Gardening In Israel Helps Me Dream Of A World Without Borders

We recently moved to an apartment with a large terrace and all these huge old flower pots that were filled with the dry soil and stumps of dead trees and plants. It was clear that the owner of the apartment once had a stunning garden, but none of the past few tenants had kept it going.

Slowly, week by week, we removed the brittle dead roots. Then, last Friday, the day before the horrific massacre in Pittsburgh, I decided today was the day I would finally garden. I made my way to a plant nursery and, like a kid in a candy shop, bought tons of plants with brightly colored flowers of all shapes and sizes and origins. I bought 50 liters of fresh soil and planted the new plants one by one, mixing the new soil with the old. My kids looked on with curiosity at their mad-looking mama, sweaty and covered in dirt. I managed to finish with just enough time to shower and change and walk with my family to Shabbat dinner at the home of new friends.

The couple had made aliyah to Israel many years ago, one from Brazil, the other from Australia. Like us, and many people in the small city of Rehovot (where we currently live, and where I was born), their kids are learning multiple languages. At the playground you can hear a mix of Hebrew, English, Russian, Spanish, Portuguese, Tagalog, and more. My terrace garden is filled with plants from around the world, arranged side by side, colors and shapes complementing each other. This is the only arrangement that makes sense to me.

I was born in Israel and raised in New York. My husband was born in Los Angeles and raised part of the time in a small town in Baja, Mexico, later returning to Santa Ana, California. Our children can count among their ancestors: my Ashkenazi Jewish great-grandparents from Poland and Russia, my Yemenite grandfather, my Sephardic grandmother who was rescued from the Holocaust and brought to Palestine/Israel from Yugoslavia, a Mexican great-grandma, a great-great-great grandfather who was a Portuguese ship captain, and a great-great-great grandmother from the Yaqui Indian tribe of Northern Mexico.

I imagine all these ancestors coalescing in my children’s beautiful faces. I imagine how many ways they will learn to answer the question: Where are you from?
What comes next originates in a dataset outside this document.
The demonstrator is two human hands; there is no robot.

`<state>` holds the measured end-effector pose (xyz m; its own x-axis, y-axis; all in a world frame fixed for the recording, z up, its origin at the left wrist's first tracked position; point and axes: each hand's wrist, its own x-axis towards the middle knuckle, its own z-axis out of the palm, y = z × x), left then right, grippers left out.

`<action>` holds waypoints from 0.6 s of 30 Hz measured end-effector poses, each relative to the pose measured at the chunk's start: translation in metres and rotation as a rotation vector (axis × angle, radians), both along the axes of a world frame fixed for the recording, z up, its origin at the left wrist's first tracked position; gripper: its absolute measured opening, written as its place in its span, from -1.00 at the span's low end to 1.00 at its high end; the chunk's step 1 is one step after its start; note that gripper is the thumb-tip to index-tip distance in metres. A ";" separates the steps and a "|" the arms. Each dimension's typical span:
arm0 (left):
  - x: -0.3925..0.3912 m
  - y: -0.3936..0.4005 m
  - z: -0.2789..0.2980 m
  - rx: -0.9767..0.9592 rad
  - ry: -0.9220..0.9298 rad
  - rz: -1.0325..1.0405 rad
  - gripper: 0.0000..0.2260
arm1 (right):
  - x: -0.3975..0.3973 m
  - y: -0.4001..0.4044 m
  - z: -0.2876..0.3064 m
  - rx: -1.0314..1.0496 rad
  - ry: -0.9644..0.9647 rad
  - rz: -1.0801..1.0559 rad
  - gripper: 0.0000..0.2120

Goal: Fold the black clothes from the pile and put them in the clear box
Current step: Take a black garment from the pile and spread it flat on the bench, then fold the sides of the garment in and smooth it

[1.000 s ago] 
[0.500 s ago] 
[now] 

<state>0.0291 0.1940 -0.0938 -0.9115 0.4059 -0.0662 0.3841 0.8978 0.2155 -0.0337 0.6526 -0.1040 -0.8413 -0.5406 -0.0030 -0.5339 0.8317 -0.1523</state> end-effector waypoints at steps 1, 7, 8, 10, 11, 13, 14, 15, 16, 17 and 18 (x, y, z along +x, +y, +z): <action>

The world I live in has no borders. We are human. Our hands are covered in soil, from the places we’ve been and the places we’ve arrived at. We renew the earth with each breath, each child, each moment of opening to the sun. I may be powerless to abolish the arbitrary borders that divide us from each other, but I stand firm where I am, with my people, who are all people. I refuse to look with suspicion on the Other. In fact, stranger, when I look at your face, I see my own distant ancestors. They are from too many places to name, some places that no longer exist, which may have been imaginary countries, because all countries are.

Do not believe in us and them. Do not growl at the border someone else drew in the sand. Place your hands in the dirt and plant something new. This is how we survive. By seeing the face of God in the stranger, in yourself. Humble yourself before your fellow humans. Love them like your life depends on it, because it does.